B. Proteins and Polypeptides

[0121] In some embodiments, disclosed herein are compositions and methods that relate to the use of proteins or polypeptides that inhibit activity and/or protein levels of SIRPa and/or CD47. In some embodiments, such a protein or polypeptide specifically inhibits activity and/or protein levels or neuronal SIRPa and/or neuronal CD47.

[0122] In some embodiments, disclosed herein are compositions and methods that relate to the use of proteins or polypeptides that inhibit activity and/or protein levels of an inhibitor of SIRPa and/or CD47 protein activity and/or levels (e.g., said protein or polypeptide acts in a promotive manner for SIRPa and/or CD47 protein activity and/or levels). In some embodiments, such proteins or polypeptides that inhibit activity and/or protein levels of an inhibitor of SIRPa and/or CD47 protein inhibits a negative regulator of SIRPa and/or CD47 protein activity and/or levels.

[0123] In some embodiments, disclosed herein are compositions and methods that relate to the use of proteins or polypeptides that act to promote activity and/or protein levels of SIRPa and/or CD47. In some embodiments, such a protein or polypeptide specifically promotes activity and/or protein levels or neuronal SIRPa and/or neuronal CD47.

[0124] As used herein, a “protein” or “polypeptide” refers to a molecule comprising at least five amino acid residues. As used herein, the term “wild-type” refers to the endogenous version of a molecule that occurs naturally in an organism. In some embodiments, wild-type versions of a protein or polypeptide are employed, however, in many embodiments of the disclosure, a modified protein or polypeptide is employed. The terms described above may be used interchangeably. A “modified protein” or “modified polypeptide” or a “variant” refers to a protein or polypeptide whose chemical structure, particularly its amino acid sequence, is altered with respect to the wild-type protein or polypeptide. In some embodiments, a modified/variant protein or polypeptide has at least one modified activity or function (recognizing that proteins or polypeptides may have multiple activities or functions). It is specifically contemplated that a modified/variant protein or polypeptide may be altered with respect to one activity or function yet retain a wild-type activity or function in other respects, such as immunogenicity.

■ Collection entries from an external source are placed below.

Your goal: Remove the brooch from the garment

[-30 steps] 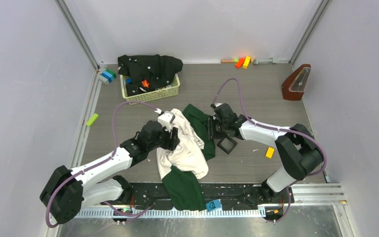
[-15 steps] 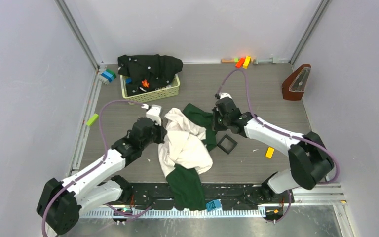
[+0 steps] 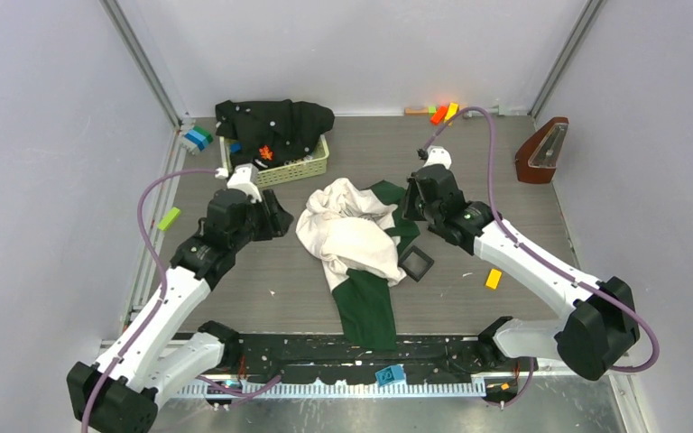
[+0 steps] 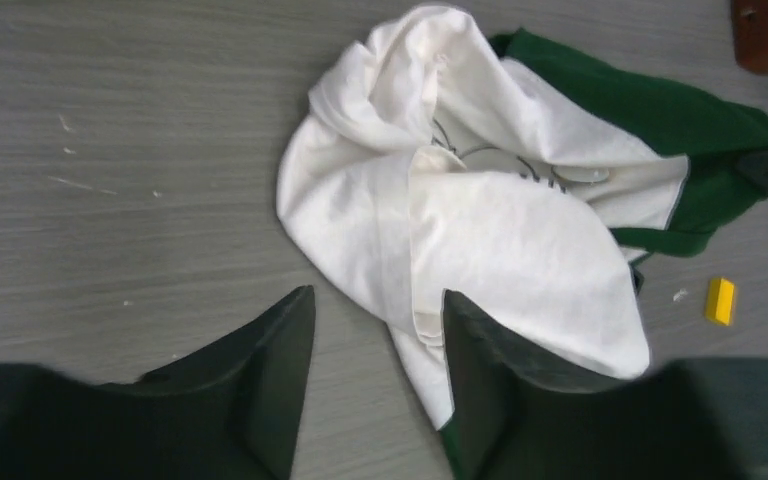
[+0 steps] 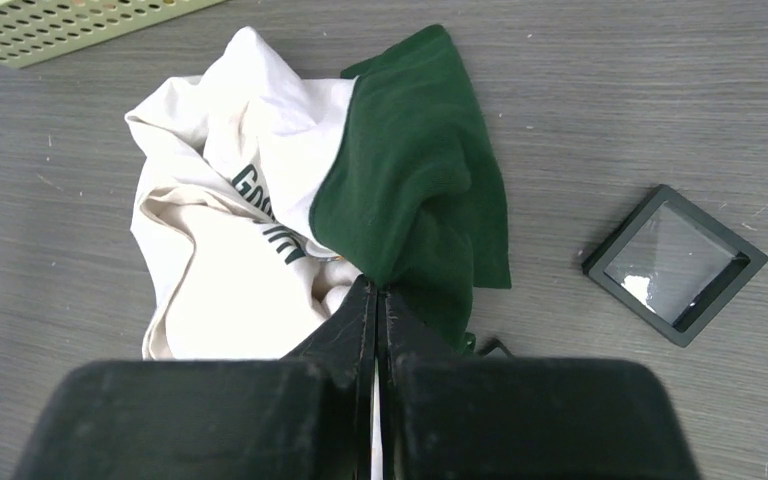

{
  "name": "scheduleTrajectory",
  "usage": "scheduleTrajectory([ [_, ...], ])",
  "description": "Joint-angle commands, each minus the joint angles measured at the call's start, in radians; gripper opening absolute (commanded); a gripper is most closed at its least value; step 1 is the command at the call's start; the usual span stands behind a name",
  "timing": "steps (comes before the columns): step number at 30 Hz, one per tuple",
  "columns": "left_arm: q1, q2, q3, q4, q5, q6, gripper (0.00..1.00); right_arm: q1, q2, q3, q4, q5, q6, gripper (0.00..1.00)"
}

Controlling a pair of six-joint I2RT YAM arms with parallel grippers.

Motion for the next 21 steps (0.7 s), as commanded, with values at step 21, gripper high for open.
scheduleTrajectory([
  [21, -0.207, 0.661, 0.249, 0.047, -0.217, 0.038, 0.8, -0.001, -0.011, -0.064, 0.045, -0.149, 0.027, 0.0],
])
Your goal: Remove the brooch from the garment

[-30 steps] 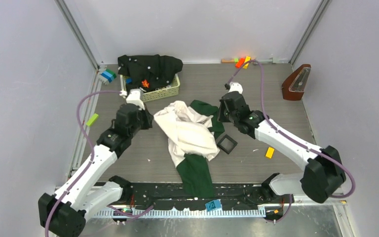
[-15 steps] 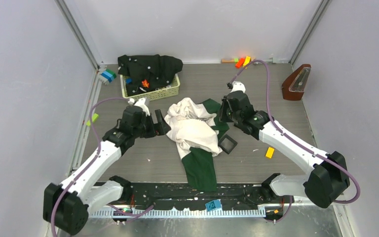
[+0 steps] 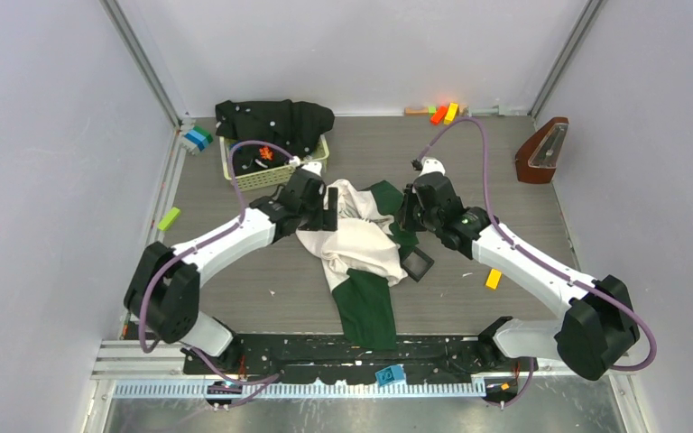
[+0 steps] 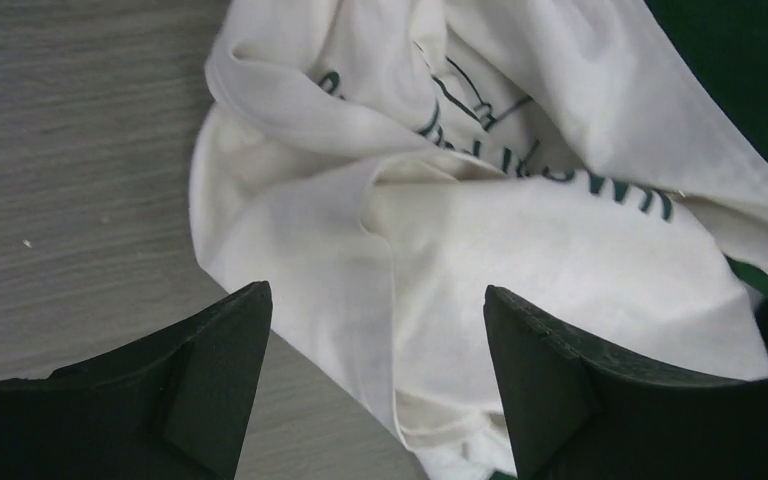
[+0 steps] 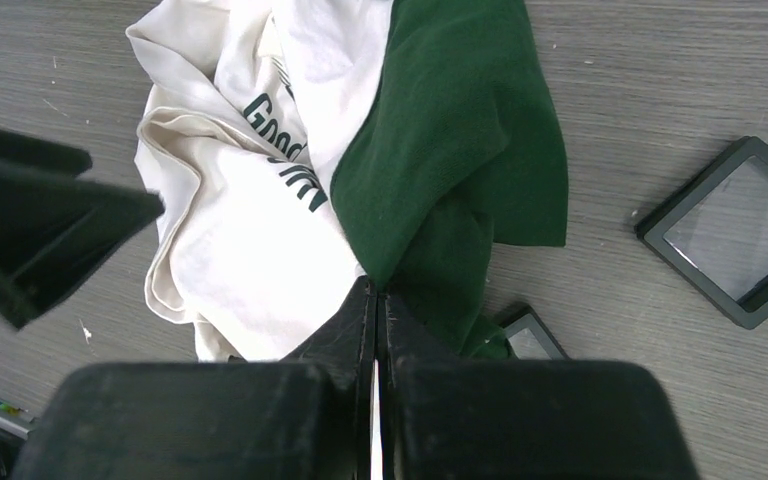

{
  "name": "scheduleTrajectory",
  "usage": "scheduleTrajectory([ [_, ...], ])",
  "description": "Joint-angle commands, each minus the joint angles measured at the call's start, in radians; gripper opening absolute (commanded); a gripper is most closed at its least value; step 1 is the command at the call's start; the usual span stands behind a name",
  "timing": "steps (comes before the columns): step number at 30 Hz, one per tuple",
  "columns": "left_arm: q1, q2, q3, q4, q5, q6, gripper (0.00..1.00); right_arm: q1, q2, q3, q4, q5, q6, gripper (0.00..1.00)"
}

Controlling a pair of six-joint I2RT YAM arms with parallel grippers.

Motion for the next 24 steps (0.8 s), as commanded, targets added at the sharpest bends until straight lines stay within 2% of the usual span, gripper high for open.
scheduleTrajectory([
  [1, 0.009, 0.111, 0.069, 0.01, -0.139, 0.061, 0.79, 0.0, -0.011, -0.001, 0.048, -0.024, 0.016, 0.0],
  [6, 0.01, 0.224, 0.127, 0.038, -0.179, 0.067, 0.67, 0.0, -0.023, 0.007, 0.039, -0.021, 0.011, 0.0],
  [8, 0.014, 0.25, 0.136, 0.074, -0.187, 0.085, 0.47, -0.001, -0.028, 0.008, 0.041, -0.015, 0.01, 0.01],
  [9, 0.018, 0.255, 0.137, 0.102, -0.191, 0.111, 0.31, -0.001, -0.028, 0.009, 0.041, -0.012, 0.011, 0.0],
  [10, 0.022, 0.257, 0.147, 0.106, -0.204, 0.13, 0.04, 0.0, -0.028, 0.01, 0.039, -0.008, 0.012, 0.0],
  [11, 0.032, 0.249, 0.168, 0.076, -0.227, 0.135, 0.0, 0.0, -0.027, 0.015, 0.036, 0.017, 0.018, 0.0],
  [14, 0.073, 0.149, 0.194, -0.013, -0.274, 0.159, 0.0, -0.008, -0.036, 0.046, -0.018, 0.131, 0.051, 0.0],
  [16, 0.137, 0.056, 0.183, -0.046, -0.243, 0.164, 0.0, -0.036, -0.057, 0.07, -0.033, 0.208, 0.071, 0.0],
  [21, 0.42, -0.151, 0.206, -0.169, 0.017, 0.103, 0.0, -0.164, -0.1, 0.183, -0.035, 0.159, 0.122, 0.0],
  [24, 0.503, -0.246, 0.279, -0.239, 0.023, 0.094, 0.0, -0.189, -0.102, 0.316, -0.054, 0.14, 0.118, 0.0],
])
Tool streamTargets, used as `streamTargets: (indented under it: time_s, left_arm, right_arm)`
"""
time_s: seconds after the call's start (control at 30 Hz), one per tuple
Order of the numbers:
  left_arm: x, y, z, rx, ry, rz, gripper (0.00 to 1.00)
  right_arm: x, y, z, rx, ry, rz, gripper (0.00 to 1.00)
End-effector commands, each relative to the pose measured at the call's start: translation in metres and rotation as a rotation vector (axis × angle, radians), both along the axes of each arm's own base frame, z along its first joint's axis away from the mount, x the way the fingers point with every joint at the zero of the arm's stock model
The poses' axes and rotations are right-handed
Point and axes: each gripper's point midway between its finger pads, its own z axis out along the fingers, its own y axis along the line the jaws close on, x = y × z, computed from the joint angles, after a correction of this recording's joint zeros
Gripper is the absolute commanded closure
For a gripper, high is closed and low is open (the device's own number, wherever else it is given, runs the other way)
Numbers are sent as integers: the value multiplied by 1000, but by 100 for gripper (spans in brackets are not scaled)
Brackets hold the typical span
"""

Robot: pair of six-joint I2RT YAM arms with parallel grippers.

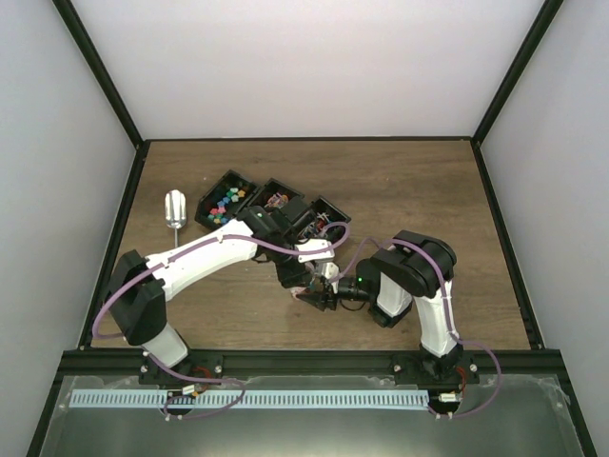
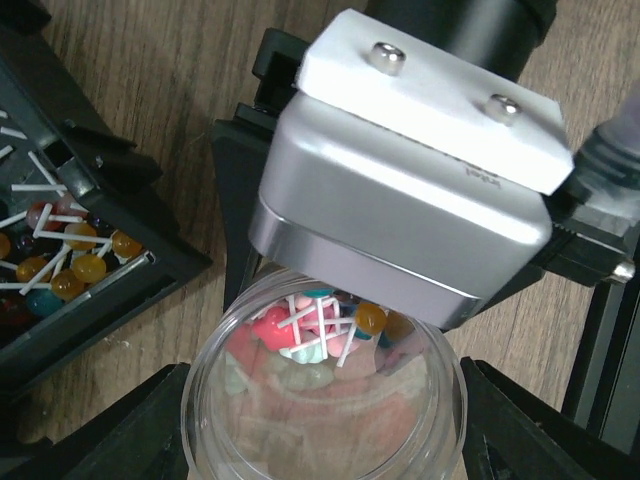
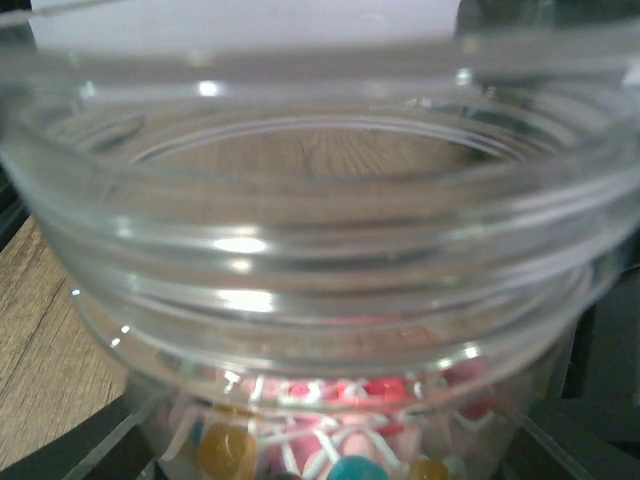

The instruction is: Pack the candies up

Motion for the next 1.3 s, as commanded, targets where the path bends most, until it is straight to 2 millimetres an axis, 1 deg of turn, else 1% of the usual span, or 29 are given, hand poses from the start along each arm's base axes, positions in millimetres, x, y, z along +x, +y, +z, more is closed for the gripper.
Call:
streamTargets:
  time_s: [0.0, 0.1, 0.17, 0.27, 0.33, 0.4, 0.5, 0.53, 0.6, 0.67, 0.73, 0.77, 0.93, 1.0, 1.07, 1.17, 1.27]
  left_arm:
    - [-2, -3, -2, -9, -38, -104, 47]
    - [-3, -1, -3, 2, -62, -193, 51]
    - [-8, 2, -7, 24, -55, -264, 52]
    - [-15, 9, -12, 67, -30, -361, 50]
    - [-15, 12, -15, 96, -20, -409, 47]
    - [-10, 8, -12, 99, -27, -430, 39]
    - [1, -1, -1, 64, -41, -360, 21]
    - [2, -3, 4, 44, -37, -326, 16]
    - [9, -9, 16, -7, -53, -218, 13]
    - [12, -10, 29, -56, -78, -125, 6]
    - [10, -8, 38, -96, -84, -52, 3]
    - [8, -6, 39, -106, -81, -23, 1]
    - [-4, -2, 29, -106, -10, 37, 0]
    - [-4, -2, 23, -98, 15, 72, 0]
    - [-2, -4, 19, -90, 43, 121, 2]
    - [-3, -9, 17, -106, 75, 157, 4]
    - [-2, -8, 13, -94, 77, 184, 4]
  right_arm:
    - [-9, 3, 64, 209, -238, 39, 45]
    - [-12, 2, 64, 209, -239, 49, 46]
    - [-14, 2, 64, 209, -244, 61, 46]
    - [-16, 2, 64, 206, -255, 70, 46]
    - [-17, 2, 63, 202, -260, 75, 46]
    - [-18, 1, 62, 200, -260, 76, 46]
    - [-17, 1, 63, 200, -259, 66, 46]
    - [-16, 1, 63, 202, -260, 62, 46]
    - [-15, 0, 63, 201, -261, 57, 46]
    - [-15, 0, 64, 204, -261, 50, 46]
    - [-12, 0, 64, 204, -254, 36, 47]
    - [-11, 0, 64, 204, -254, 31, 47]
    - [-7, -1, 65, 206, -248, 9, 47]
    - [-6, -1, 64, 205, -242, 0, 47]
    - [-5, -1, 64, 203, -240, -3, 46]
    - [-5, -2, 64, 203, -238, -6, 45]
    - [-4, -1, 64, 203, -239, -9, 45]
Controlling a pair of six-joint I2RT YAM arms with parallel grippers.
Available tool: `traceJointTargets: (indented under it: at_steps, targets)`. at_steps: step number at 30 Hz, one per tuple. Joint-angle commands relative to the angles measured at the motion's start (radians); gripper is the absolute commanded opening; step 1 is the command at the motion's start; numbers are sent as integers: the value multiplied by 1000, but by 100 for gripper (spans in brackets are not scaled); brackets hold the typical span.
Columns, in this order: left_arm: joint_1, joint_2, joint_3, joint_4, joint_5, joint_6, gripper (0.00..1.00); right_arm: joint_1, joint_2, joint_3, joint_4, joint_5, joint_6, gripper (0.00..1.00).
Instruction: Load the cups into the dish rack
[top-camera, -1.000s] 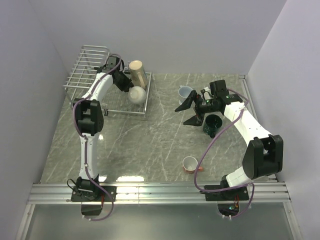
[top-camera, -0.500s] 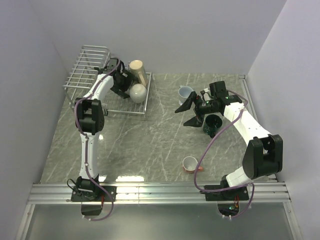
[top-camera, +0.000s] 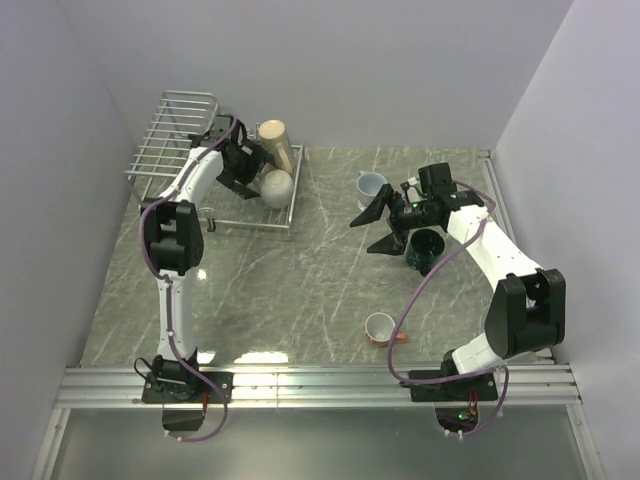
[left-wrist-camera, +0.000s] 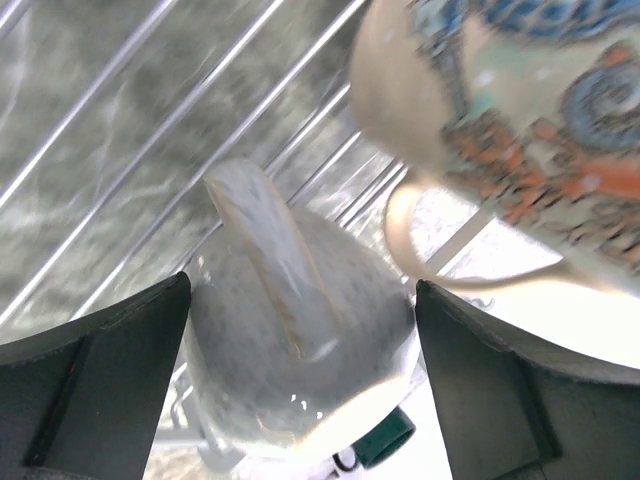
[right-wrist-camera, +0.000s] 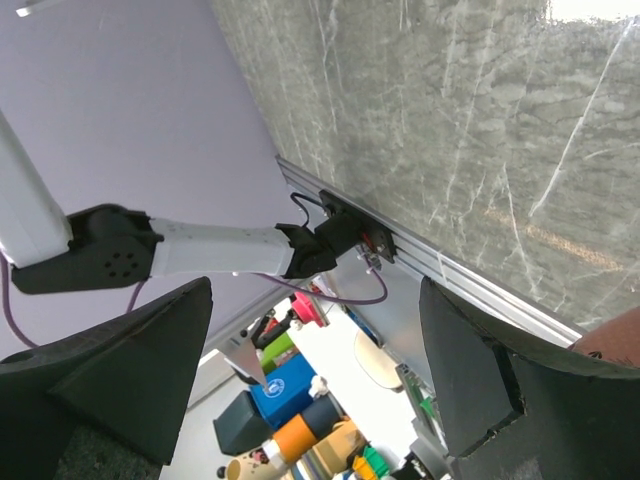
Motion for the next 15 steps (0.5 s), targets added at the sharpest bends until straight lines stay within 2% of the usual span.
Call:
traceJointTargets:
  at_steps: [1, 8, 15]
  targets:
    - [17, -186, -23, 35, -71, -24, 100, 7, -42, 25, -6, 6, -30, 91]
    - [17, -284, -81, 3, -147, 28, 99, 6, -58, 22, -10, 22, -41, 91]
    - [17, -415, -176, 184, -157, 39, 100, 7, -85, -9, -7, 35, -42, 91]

[0125] Where a protein is specifically mentioned herein, it is in general a reference to a native (wild-type) or recombinant (modified) protein or, optionally, a protein in which any signal sequence has been removed. The protein may be isolated directly from the organism of which it is native, produced by recombinant DNA/exogenous expression methods, or produced by solid-phase peptide synthesis (SPPS) or other in vitro methods. In particular embodiments, there are isolated nucleic acid segments and recombinant vectors incorporating nucleic acid sequences that encode a polypeptide (e.g., an antibody or fragment thereof). The term “recombinant” may be used in conjunction with a polypeptide or the name of a specific polypeptide, and this generally refers to a polypeptide produced from a nucleic acid molecule that has been manipulated in vitro or that is a replication product of such a molecule.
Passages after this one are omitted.